*** Provided material ***
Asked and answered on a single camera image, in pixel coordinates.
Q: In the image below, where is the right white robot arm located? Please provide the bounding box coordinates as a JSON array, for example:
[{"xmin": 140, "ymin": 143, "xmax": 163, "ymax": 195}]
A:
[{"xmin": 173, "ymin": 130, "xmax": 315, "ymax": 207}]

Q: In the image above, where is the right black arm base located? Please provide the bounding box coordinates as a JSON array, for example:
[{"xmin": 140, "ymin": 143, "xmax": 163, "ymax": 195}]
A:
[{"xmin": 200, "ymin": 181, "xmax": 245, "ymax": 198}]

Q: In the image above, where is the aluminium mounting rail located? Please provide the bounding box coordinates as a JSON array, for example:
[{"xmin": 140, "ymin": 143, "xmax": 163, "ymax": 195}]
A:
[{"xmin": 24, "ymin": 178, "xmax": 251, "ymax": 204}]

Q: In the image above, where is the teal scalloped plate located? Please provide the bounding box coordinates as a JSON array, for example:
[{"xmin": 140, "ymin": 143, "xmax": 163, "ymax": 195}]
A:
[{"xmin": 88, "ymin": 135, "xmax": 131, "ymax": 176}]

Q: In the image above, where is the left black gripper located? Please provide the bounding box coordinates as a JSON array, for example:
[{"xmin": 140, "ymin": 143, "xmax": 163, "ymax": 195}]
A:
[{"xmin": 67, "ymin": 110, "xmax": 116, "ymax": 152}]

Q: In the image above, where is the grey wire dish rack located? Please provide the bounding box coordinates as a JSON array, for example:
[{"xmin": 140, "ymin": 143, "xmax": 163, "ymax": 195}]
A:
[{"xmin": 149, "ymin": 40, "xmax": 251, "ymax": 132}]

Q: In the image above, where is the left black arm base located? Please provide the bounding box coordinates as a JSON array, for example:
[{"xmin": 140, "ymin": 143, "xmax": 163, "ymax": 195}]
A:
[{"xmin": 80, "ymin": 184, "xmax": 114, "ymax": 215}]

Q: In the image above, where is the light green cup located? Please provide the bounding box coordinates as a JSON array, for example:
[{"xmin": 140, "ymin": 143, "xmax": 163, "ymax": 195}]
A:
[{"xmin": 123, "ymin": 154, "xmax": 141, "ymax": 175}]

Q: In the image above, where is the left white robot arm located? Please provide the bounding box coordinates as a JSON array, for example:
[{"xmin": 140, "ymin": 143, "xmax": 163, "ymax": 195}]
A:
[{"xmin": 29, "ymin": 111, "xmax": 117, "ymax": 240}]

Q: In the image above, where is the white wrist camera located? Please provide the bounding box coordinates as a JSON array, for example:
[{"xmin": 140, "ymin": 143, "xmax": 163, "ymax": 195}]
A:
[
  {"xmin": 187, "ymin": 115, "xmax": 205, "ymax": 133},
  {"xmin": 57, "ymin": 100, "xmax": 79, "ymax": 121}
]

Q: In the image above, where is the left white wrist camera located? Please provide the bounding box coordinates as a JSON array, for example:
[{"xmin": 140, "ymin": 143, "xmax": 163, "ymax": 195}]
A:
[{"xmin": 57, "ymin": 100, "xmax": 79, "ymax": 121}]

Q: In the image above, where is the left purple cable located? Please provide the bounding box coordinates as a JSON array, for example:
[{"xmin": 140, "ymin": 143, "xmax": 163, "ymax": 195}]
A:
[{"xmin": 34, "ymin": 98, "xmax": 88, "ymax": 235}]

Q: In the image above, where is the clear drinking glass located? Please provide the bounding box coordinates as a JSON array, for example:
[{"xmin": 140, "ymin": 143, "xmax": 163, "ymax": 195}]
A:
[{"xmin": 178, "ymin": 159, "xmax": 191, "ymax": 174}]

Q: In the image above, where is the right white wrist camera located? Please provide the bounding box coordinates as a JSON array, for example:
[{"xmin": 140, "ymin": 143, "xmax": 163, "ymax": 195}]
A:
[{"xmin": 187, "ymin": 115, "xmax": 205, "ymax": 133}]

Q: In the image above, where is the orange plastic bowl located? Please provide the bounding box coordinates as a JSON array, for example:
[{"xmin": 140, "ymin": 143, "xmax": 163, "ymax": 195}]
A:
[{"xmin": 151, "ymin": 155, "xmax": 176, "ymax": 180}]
***
=== About this exercise ===
Retype every entry exactly.

=== Exercise output ===
Asked and answered on a single camera image, in pixel coordinates.
Q: In the image below, where is the right white robot arm located? Please provide the bounding box coordinates as a JSON array, for example:
[{"xmin": 140, "ymin": 143, "xmax": 163, "ymax": 195}]
A:
[{"xmin": 173, "ymin": 130, "xmax": 315, "ymax": 207}]

Q: In the image above, where is the right black arm base located? Please provide the bounding box coordinates as a JSON array, for example:
[{"xmin": 140, "ymin": 143, "xmax": 163, "ymax": 195}]
A:
[{"xmin": 200, "ymin": 181, "xmax": 245, "ymax": 198}]

Q: In the image above, where is the aluminium mounting rail located? Please provide the bounding box coordinates as a JSON array, for example:
[{"xmin": 140, "ymin": 143, "xmax": 163, "ymax": 195}]
A:
[{"xmin": 24, "ymin": 178, "xmax": 251, "ymax": 204}]

Q: In the image above, where is the teal scalloped plate located? Please provide the bounding box coordinates as a JSON array, for example:
[{"xmin": 140, "ymin": 143, "xmax": 163, "ymax": 195}]
A:
[{"xmin": 88, "ymin": 135, "xmax": 131, "ymax": 176}]

Q: In the image above, where is the left black gripper located? Please provide the bounding box coordinates as a JSON array, for example:
[{"xmin": 140, "ymin": 143, "xmax": 163, "ymax": 195}]
A:
[{"xmin": 67, "ymin": 110, "xmax": 116, "ymax": 152}]

Q: In the image above, where is the grey wire dish rack located? Please provide the bounding box coordinates as a JSON array, for example:
[{"xmin": 140, "ymin": 143, "xmax": 163, "ymax": 195}]
A:
[{"xmin": 149, "ymin": 40, "xmax": 251, "ymax": 132}]

Q: In the image above, where is the left black arm base located? Please provide the bounding box coordinates as a JSON array, for example:
[{"xmin": 140, "ymin": 143, "xmax": 163, "ymax": 195}]
A:
[{"xmin": 80, "ymin": 184, "xmax": 114, "ymax": 215}]

Q: In the image above, where is the light green cup located? Please provide the bounding box coordinates as a JSON array, for example:
[{"xmin": 140, "ymin": 143, "xmax": 163, "ymax": 195}]
A:
[{"xmin": 123, "ymin": 154, "xmax": 141, "ymax": 175}]

Q: In the image above, where is the left white robot arm located? Please provide the bounding box coordinates as a JSON array, for example:
[{"xmin": 140, "ymin": 143, "xmax": 163, "ymax": 195}]
A:
[{"xmin": 29, "ymin": 111, "xmax": 117, "ymax": 240}]

Q: In the image above, where is the white wrist camera located? Please provide the bounding box coordinates as a JSON array, for example:
[{"xmin": 140, "ymin": 143, "xmax": 163, "ymax": 195}]
A:
[
  {"xmin": 187, "ymin": 115, "xmax": 205, "ymax": 133},
  {"xmin": 57, "ymin": 100, "xmax": 79, "ymax": 121}
]

Q: In the image above, where is the left white wrist camera located? Please provide the bounding box coordinates as a JSON array, for example:
[{"xmin": 140, "ymin": 143, "xmax": 163, "ymax": 195}]
A:
[{"xmin": 57, "ymin": 100, "xmax": 79, "ymax": 121}]

Q: In the image above, where is the left purple cable located? Please provide the bounding box coordinates as a JSON array, for example:
[{"xmin": 140, "ymin": 143, "xmax": 163, "ymax": 195}]
A:
[{"xmin": 34, "ymin": 98, "xmax": 88, "ymax": 235}]

Q: In the image above, where is the clear drinking glass located? Please provide the bounding box coordinates as a JSON array, for example:
[{"xmin": 140, "ymin": 143, "xmax": 163, "ymax": 195}]
A:
[{"xmin": 178, "ymin": 159, "xmax": 191, "ymax": 174}]

Q: In the image above, where is the right white wrist camera located? Please provide the bounding box coordinates as a JSON array, for example:
[{"xmin": 140, "ymin": 143, "xmax": 163, "ymax": 195}]
A:
[{"xmin": 187, "ymin": 115, "xmax": 205, "ymax": 133}]

Q: In the image above, where is the orange plastic bowl located? Please provide the bounding box coordinates as a JSON array, for example:
[{"xmin": 140, "ymin": 143, "xmax": 163, "ymax": 195}]
A:
[{"xmin": 151, "ymin": 155, "xmax": 176, "ymax": 180}]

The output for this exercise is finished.